Il Filmfestival della montagna raggiunge quota 58 edizioni congedandosi da Maurizio Nichetti, che in cinque anni di supervisione è riuscito a rilanciare un festival ormai avviato al tramonto. Al nuovo direttore artistico spetterà il non facile compito di mantenere la quantità (serate quasi sempre in over-booking, sale sempre affollate, perfino nel primo pomeriggio) e la qualità (dei partecipanti, narratori come come Claudio Sabelli Fioretti, Maurizio Corona, Wu Ming 2 e Marco Paolini, o agli alpinisti come Nico Favresse, Tamotsu Nakamura e Kurt Diemberger; ma anche nel senso dei film, veramente variegati e provenienti da tutto il mondo). Mentre nelle pagine degli spettacoli del giornale troverete una recensione dei film a nostro avviso più significativi, qui intendiamo rendere merito all’organizzazione del Festival (principalmente il duo Nichetti-Egidi) che ha dimostrato di saper dare senso globale a un evento sfaccettato, le cui tematiche svariano dall’alpinismo estremo alle tematiche ambientali, dall’Himalaya al Fravort, dal dialetto di Cuneo al francese.

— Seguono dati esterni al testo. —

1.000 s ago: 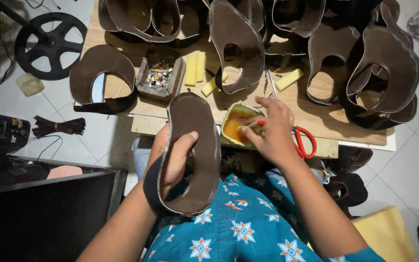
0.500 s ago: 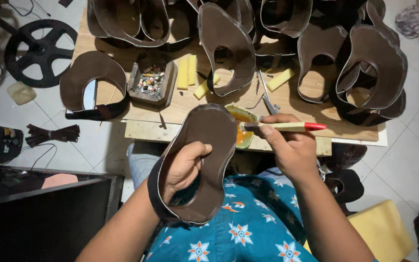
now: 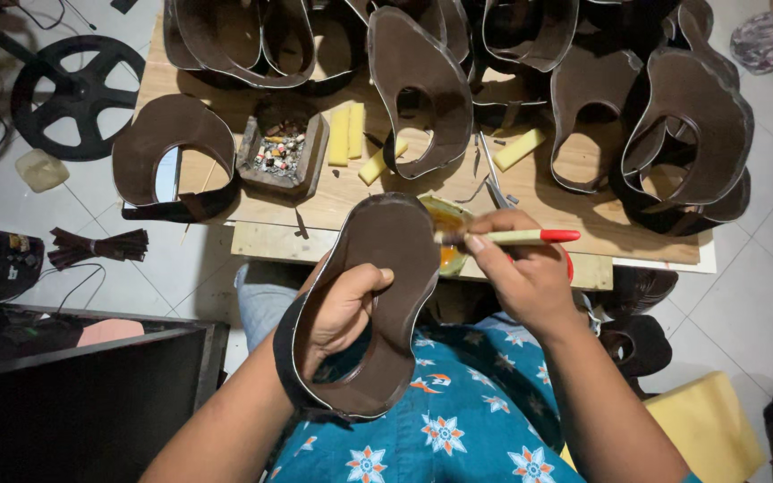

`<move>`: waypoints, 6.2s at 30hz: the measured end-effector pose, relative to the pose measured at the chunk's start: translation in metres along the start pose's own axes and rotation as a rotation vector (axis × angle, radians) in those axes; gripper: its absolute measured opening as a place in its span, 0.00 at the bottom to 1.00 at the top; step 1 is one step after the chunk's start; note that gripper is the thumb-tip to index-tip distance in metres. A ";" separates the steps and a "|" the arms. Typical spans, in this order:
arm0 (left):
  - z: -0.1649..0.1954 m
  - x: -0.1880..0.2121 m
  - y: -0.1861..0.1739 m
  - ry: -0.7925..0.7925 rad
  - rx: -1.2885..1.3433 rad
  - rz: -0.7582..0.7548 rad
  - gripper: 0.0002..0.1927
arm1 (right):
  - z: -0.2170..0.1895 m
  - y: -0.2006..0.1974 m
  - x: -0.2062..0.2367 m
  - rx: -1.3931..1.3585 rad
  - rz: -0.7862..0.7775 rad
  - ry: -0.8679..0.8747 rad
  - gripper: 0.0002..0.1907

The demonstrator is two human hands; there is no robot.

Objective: The person sits at a workbench covered with shoe uppers, picks up one upper at a time, and uses a brush to apply glue from a small container along the edge of the upper. The person rotates the upper to reach different sections, then sets it back on the pile and reaches for the next one.

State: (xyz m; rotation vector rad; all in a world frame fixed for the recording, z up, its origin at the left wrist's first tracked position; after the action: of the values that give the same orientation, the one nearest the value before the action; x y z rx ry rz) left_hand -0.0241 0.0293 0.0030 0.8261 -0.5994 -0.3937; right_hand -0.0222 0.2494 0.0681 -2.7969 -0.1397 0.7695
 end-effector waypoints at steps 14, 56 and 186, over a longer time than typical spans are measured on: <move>0.004 0.007 0.006 0.006 -0.061 0.102 0.19 | 0.002 0.004 0.010 0.019 -0.044 0.029 0.05; -0.004 0.015 0.005 -0.055 -0.182 0.085 0.15 | -0.021 0.023 -0.004 0.064 -0.096 -0.180 0.06; 0.008 -0.004 -0.024 0.396 -1.100 0.701 0.14 | 0.065 -0.089 -0.018 -0.247 0.715 0.087 0.58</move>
State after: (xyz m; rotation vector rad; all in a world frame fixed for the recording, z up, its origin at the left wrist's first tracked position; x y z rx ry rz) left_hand -0.0346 0.0118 -0.0133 -0.3774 -0.1957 0.1177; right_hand -0.0732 0.3456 0.0453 -3.1123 0.8791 0.8008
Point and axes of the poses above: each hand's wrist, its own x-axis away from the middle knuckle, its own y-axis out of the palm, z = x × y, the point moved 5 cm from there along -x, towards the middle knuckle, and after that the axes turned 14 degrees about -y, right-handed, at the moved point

La proclamazione dei vincitori

Fra tante note positive, tuttavia, alcune stonature. Anzitutto la spasmodica attenzione per un particolare film in concorso, Nanga Parbat; colpevole la stampa e il suo localismo centrato sul protagonista, ma anche l’organizzazione stessa. Perché, ad esempio, nella serata conclusiva solo il figlio di Messner (il cui ruolo, peraltro, nel film Nanga Parbat, è decisamente limitato) e Marianne Chaud, vincitrice della Genziana d’Oro, hanno avuto l’opportunità di parlare, brevemente, dei rispettivi film? Mentre i registi premiati venivano allontanati dal palco, a parlare erano il sindaco di Trento Pacher, quello di Bolzano Spagnolli, il presidente uscente del CAI Annibale Salsa, il direttore del festival Egidio Bonapace e il direttore artistico Nichetti, in una reiterata autocelebrazione al limite del grottesco. Peccato, perché in questo modo si è tolto spazio (e parole) a registi e alpinisti che sono venuti a Trento da ogni parte del mondo e che, peralto, non riuscivano neppure a seguire la cerimonia, che veniva tenuta esclusivamente in italiano. La sensazione è che a risentirne sia stata proprio la dimensione internazionale. Non a caso, mentre lo scorso anno il festival fu titolato Mountain, exploration, adventure, quest’anno si è passati a un più sobrio Montagna, società, cinema, letteratura.

In ogni caso, scivoloni a parte, questo Festival è stato un successo di pubblico e di contenuti: chi prenderà il testimone di Nichetti dovrà riuscire a confermare una tendenza decisamente positiva.